▶ **WHAT YOU SHOULD DO**: Read through the data and report every line in which the word "picture" occurs.

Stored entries
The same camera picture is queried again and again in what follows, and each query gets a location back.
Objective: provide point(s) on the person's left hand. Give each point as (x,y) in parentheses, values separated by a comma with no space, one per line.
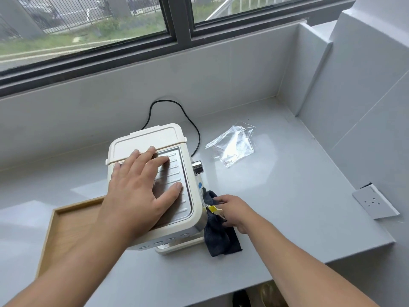
(131,195)

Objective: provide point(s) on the person's right hand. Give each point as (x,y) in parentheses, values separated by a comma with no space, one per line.
(238,212)

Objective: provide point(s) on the person's left middle finger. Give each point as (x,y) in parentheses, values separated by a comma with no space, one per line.
(142,159)

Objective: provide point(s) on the person's right thumb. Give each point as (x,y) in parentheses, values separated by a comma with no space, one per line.
(229,224)

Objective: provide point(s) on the person's left thumb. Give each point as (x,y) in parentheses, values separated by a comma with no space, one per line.
(168,195)

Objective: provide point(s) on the person's left little finger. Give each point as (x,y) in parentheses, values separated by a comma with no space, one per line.
(115,171)

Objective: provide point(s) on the dark grey cloth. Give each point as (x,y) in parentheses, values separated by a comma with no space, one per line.
(222,238)

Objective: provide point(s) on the cream coffee machine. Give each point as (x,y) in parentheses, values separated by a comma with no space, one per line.
(188,191)

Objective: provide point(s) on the person's left forearm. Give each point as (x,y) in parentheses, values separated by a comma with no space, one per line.
(70,262)

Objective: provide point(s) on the person's right forearm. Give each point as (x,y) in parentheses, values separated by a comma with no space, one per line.
(297,265)

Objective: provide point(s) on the small yellow tag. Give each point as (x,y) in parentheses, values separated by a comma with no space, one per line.
(213,209)

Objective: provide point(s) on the wooden tray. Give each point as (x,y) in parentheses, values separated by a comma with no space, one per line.
(68,230)

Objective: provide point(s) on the clear plastic bag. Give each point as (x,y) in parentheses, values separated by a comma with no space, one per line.
(233,145)

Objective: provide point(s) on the black metal fence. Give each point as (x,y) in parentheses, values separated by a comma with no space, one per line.
(64,11)

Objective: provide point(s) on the dark window frame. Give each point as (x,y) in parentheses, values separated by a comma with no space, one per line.
(179,22)

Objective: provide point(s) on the white wall socket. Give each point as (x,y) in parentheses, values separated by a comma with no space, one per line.
(375,201)

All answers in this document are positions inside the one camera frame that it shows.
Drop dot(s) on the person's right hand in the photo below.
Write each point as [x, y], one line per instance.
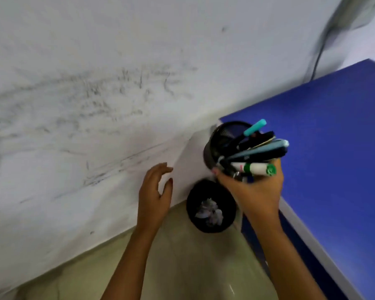
[259, 195]

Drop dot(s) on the person's left hand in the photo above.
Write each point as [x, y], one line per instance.
[151, 203]

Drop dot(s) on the person's left thumb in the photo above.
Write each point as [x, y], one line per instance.
[167, 190]

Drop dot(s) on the person's right thumb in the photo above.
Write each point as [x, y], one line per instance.
[223, 178]

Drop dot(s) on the white marker with green cap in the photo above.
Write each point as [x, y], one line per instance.
[254, 168]

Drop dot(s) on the thick black marker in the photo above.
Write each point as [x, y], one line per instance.
[262, 154]

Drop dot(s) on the slim black pen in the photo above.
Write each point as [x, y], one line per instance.
[259, 138]

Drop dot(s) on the light blue pen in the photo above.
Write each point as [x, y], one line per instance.
[268, 146]

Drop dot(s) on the pen with teal cap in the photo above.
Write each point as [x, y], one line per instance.
[255, 127]

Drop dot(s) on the person's right forearm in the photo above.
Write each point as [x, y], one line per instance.
[284, 262]

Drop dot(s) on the person's left forearm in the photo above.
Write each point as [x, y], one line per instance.
[131, 265]

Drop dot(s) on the black round waste bin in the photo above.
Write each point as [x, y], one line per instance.
[225, 196]

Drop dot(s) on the black mesh pen holder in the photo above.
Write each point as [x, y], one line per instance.
[217, 146]

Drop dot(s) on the crumpled white paper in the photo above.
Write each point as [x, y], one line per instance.
[210, 212]

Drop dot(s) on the blue desk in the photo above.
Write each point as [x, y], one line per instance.
[331, 137]

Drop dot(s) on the grey wall socket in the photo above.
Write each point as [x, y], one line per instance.
[359, 10]

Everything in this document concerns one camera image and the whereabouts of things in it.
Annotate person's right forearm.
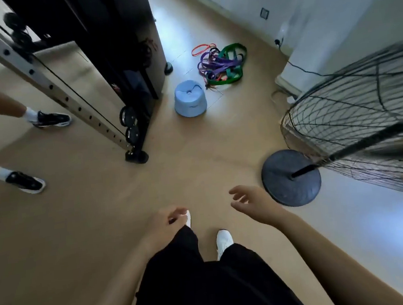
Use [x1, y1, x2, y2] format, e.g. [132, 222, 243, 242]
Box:
[280, 199, 403, 305]

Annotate person's black trousers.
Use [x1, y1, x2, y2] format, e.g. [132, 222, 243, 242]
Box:
[120, 215, 311, 305]

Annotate orange resistance band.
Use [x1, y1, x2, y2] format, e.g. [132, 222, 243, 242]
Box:
[191, 43, 218, 57]

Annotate black cable gym machine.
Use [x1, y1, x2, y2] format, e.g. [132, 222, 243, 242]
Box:
[1, 0, 183, 176]

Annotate silver perforated machine upright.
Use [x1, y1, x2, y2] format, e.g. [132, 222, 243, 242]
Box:
[0, 0, 135, 167]

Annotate light blue plastic stool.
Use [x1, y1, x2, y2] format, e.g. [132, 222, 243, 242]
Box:
[172, 79, 209, 119]

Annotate person's left hand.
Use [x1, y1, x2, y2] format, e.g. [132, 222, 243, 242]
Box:
[146, 204, 193, 250]

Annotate black round weight plate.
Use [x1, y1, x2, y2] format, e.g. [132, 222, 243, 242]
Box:
[119, 105, 138, 128]
[124, 125, 141, 147]

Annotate person's left forearm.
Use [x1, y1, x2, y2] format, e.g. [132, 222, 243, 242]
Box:
[59, 238, 164, 305]

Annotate black power cable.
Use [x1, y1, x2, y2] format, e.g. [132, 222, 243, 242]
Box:
[274, 32, 333, 81]

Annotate green resistance band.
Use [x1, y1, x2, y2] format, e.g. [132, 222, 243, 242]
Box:
[203, 42, 251, 87]

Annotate person's white right shoe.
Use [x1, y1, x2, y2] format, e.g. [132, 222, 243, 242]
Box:
[214, 229, 236, 262]

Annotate person's right hand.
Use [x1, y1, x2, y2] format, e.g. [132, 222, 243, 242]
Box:
[228, 181, 291, 230]

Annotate purple resistance band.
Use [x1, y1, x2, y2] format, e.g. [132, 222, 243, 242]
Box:
[196, 45, 245, 84]

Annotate white standing air conditioner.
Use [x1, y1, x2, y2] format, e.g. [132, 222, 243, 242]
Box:
[266, 0, 403, 106]

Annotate black floor fan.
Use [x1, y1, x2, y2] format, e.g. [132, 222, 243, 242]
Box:
[249, 37, 403, 215]

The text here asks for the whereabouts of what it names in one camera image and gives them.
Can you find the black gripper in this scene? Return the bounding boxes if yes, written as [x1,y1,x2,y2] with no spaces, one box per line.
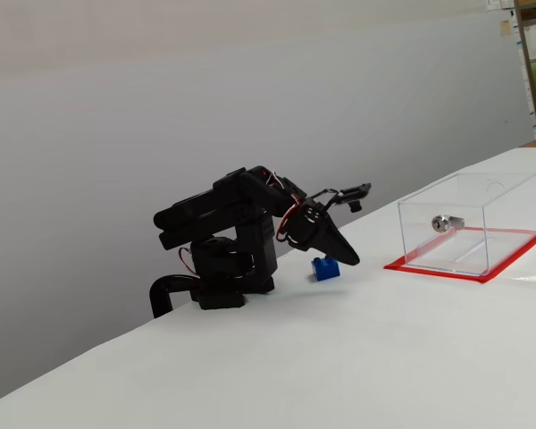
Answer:
[284,195,361,266]

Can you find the blue lego brick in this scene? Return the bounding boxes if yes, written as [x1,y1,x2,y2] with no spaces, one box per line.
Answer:
[311,256,342,282]

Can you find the transparent plastic box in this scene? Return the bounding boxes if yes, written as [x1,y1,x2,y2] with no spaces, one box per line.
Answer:
[397,172,536,276]

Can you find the silver cam lock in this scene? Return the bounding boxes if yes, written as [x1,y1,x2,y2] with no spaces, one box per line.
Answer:
[431,214,466,234]

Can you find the black table clamp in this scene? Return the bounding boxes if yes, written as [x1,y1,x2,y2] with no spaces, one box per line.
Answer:
[148,273,202,319]

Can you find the red white servo wires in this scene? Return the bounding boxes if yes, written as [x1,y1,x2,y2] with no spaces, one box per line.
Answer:
[262,169,306,243]

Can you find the black camera cable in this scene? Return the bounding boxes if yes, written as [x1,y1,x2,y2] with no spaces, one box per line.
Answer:
[310,188,341,211]

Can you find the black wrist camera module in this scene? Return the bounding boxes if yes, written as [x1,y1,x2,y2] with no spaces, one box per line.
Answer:
[337,181,373,214]

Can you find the red tape frame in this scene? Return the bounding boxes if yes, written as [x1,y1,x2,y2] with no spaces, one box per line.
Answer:
[382,227,536,285]

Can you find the wooden shelf frame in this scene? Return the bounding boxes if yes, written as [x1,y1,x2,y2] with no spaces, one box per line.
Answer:
[512,0,536,139]

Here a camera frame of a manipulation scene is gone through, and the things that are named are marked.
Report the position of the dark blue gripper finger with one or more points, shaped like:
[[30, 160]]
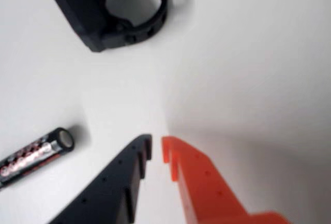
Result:
[[108, 190]]

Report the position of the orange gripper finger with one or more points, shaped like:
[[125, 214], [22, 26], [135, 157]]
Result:
[[207, 187]]

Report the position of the black AAA battery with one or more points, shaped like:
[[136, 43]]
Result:
[[31, 156]]

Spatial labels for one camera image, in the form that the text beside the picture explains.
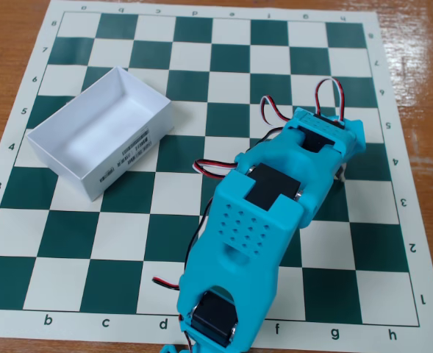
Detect white cardboard box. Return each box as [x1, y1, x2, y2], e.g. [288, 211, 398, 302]
[26, 65, 174, 202]

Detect cyan gripper body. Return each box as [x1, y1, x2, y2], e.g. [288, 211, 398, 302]
[291, 107, 351, 163]

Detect green white chessboard mat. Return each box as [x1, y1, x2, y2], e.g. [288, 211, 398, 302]
[0, 0, 432, 346]

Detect cyan gripper finger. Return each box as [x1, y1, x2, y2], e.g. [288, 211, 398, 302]
[345, 118, 367, 163]

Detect thin black cable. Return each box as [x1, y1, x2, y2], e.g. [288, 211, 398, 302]
[180, 196, 217, 282]

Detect red white black cable loop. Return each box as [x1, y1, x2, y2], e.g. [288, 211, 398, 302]
[314, 77, 346, 124]

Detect red white black cable bundle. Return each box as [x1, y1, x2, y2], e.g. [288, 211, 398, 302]
[192, 157, 240, 182]

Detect red white black wrist cable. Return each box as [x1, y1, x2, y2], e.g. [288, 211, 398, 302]
[259, 94, 295, 130]

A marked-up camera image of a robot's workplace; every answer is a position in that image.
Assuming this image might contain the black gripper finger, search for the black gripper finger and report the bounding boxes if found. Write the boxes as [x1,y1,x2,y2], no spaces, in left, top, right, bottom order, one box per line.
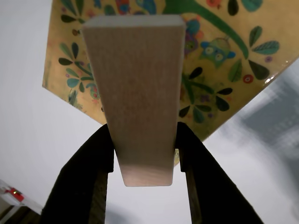
[174,121,264,224]
[41,123,115,224]

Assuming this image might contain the wooden Jenga block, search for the wooden Jenga block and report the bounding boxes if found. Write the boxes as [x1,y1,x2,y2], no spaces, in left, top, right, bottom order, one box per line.
[81,14,186,188]

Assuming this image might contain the yellow and blue floral box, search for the yellow and blue floral box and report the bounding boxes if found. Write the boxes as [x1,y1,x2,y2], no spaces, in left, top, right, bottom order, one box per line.
[42,0,299,165]

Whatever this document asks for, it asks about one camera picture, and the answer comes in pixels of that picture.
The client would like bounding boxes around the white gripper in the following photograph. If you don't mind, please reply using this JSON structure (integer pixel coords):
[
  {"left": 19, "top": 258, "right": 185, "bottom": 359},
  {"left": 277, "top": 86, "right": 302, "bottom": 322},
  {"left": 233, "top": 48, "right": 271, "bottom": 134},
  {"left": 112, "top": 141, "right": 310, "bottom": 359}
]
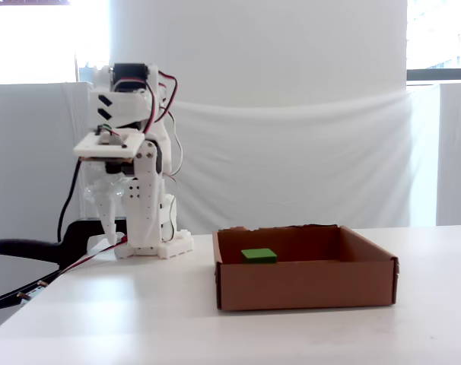
[{"left": 83, "top": 138, "right": 164, "bottom": 249}]

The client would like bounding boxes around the green cube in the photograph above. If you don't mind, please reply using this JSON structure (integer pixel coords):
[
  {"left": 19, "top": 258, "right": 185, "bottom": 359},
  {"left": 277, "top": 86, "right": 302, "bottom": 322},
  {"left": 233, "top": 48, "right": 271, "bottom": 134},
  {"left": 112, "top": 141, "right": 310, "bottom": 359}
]
[{"left": 240, "top": 248, "right": 278, "bottom": 265}]

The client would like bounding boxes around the brown cardboard box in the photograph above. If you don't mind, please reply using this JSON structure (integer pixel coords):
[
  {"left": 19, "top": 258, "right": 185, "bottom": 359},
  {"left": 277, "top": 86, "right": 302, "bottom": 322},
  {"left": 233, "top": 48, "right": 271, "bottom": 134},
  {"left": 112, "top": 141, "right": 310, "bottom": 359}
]
[{"left": 211, "top": 223, "right": 401, "bottom": 313}]

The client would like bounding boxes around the wide white partition panel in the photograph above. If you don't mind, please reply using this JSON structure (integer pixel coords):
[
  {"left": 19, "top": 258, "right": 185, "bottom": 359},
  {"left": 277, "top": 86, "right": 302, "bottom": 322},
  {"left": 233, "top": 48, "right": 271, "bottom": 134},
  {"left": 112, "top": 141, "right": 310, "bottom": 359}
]
[{"left": 0, "top": 81, "right": 91, "bottom": 245}]

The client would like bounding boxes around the black strip with screws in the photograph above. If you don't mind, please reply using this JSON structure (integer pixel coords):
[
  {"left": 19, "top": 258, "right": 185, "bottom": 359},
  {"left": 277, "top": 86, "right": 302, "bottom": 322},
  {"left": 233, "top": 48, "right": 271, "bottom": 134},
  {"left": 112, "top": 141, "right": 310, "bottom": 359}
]
[{"left": 0, "top": 265, "right": 64, "bottom": 311}]

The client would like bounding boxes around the white backdrop cloth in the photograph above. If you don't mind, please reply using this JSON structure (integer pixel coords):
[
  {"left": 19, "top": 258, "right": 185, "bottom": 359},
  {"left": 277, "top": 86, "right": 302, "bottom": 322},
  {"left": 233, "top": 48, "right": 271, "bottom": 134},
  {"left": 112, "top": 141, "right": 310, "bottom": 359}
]
[{"left": 86, "top": 81, "right": 441, "bottom": 235}]

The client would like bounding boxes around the narrow white partition panel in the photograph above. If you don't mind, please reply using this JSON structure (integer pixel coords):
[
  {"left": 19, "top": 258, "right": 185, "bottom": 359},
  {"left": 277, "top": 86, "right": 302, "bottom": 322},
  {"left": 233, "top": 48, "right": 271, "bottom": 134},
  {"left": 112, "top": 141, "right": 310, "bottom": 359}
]
[{"left": 435, "top": 81, "right": 461, "bottom": 227}]

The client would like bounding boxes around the red black power cable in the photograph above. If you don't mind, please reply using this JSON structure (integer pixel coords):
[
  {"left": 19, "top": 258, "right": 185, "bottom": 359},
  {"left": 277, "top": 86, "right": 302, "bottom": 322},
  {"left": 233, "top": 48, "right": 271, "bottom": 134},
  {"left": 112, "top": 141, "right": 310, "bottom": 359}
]
[{"left": 57, "top": 234, "right": 129, "bottom": 275}]

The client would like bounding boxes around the black camera cable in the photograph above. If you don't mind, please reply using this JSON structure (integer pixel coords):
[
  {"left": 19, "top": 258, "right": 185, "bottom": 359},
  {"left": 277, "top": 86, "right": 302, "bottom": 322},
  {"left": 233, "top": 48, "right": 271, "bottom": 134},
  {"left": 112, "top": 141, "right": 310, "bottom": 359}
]
[{"left": 56, "top": 158, "right": 84, "bottom": 244}]

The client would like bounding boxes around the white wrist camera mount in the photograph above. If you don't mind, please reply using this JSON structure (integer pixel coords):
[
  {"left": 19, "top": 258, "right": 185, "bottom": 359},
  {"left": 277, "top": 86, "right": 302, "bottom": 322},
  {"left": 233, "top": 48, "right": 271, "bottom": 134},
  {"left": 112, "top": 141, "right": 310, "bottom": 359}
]
[{"left": 72, "top": 128, "right": 147, "bottom": 161}]

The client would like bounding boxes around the red black servo wire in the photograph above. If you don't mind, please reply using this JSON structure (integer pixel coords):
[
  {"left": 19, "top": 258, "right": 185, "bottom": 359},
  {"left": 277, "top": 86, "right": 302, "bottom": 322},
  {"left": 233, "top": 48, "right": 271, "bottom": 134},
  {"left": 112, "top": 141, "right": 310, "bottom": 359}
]
[{"left": 145, "top": 71, "right": 179, "bottom": 134}]

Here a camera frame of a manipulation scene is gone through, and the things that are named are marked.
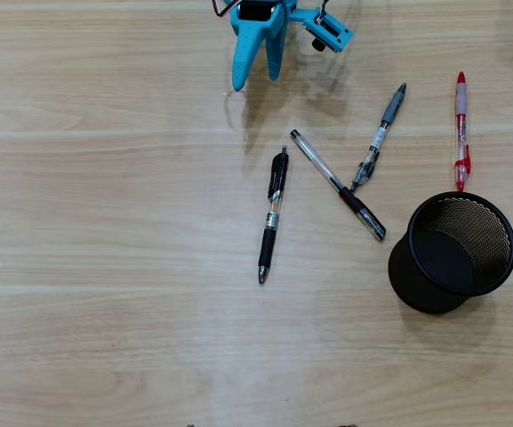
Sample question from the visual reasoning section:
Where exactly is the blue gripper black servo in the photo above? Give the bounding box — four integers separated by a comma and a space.
230, 0, 301, 93

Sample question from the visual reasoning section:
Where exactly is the clear retractable pen grey grip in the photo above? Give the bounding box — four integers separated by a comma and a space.
349, 82, 408, 193

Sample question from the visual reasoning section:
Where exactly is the black retractable pen black grip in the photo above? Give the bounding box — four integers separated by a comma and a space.
257, 145, 291, 286

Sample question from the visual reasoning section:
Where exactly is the clear stick pen black grip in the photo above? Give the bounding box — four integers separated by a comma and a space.
289, 128, 388, 242

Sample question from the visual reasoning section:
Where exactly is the red retractable pen pale grip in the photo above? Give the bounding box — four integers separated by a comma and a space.
453, 70, 472, 193

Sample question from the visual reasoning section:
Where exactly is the black mesh pen holder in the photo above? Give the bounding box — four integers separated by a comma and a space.
388, 190, 513, 315

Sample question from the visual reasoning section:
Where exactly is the red white servo cable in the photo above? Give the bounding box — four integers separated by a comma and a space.
211, 0, 239, 20

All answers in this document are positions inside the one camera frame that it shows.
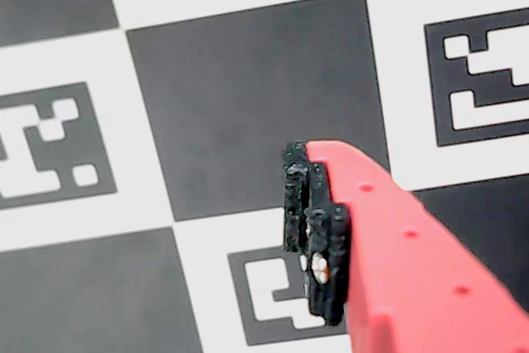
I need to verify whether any orange-red gripper finger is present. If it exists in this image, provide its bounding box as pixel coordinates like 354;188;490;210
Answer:
283;140;529;353

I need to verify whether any black white checkerboard marker mat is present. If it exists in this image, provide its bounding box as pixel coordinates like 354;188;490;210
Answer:
0;0;529;353

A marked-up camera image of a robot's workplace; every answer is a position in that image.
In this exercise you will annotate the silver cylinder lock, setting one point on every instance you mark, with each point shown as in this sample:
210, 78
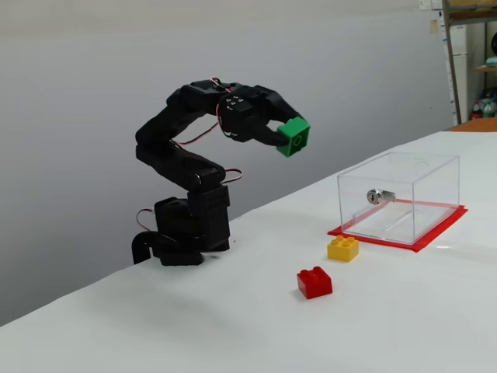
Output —
374, 196

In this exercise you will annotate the white paper label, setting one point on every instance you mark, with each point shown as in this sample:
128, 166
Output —
425, 4

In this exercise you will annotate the yellow lego brick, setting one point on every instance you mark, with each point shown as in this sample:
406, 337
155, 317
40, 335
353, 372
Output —
343, 248

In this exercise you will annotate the teal object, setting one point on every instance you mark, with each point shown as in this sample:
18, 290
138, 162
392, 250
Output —
492, 61

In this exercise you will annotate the metal shelf rack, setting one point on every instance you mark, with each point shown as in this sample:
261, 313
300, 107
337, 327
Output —
471, 4

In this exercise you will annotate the black table clamp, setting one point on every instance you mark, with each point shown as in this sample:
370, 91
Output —
139, 246

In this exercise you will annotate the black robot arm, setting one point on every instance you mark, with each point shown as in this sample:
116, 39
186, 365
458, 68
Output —
171, 155

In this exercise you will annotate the orange table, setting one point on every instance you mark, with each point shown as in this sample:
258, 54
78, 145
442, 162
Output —
477, 124

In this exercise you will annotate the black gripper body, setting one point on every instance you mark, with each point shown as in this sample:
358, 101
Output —
253, 109

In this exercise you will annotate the red base mat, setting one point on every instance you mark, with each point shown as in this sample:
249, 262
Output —
438, 229

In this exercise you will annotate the green plastic bottle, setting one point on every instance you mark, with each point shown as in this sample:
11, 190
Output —
490, 109

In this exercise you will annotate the white cabinet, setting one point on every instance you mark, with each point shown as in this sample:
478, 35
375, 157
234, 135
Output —
460, 39

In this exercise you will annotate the transparent plastic box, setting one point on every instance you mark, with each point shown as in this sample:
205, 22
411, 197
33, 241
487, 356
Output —
419, 182

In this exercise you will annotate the green lego brick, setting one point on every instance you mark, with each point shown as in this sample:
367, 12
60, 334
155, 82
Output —
296, 138

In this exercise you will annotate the beige paper label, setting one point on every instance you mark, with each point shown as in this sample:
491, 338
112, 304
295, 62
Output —
434, 26

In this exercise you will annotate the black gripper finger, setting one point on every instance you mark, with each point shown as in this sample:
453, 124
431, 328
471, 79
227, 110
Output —
285, 107
270, 136

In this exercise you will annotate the red lego brick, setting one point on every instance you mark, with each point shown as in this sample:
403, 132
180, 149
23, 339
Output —
314, 284

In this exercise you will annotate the red capped bottle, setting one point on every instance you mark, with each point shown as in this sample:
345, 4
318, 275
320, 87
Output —
477, 110

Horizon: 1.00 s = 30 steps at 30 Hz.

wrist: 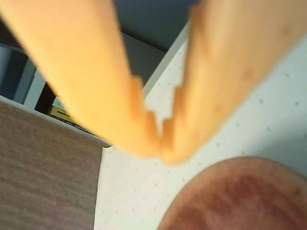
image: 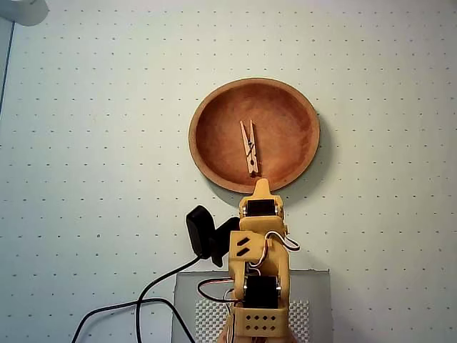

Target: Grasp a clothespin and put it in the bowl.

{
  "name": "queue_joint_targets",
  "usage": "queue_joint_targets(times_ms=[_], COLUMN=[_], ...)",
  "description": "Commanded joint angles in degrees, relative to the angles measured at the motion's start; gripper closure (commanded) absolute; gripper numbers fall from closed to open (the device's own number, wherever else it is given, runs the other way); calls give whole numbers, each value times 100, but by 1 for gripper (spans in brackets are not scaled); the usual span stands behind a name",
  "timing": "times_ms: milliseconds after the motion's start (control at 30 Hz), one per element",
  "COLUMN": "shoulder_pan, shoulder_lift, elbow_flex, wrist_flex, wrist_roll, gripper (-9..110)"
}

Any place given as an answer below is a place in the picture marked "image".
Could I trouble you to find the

▶ **EXERCISE SOLUTION**:
The same camera picture is queried again and again in what follows, and each query gets a location back.
Spatial labels for one camera image, in the form that the text beside the picture explains.
Whatever this document asks for, it asks about one camera picture, and the answer comes in pixels of that picture.
Any place given as an answer below is a place in the picture marked "image".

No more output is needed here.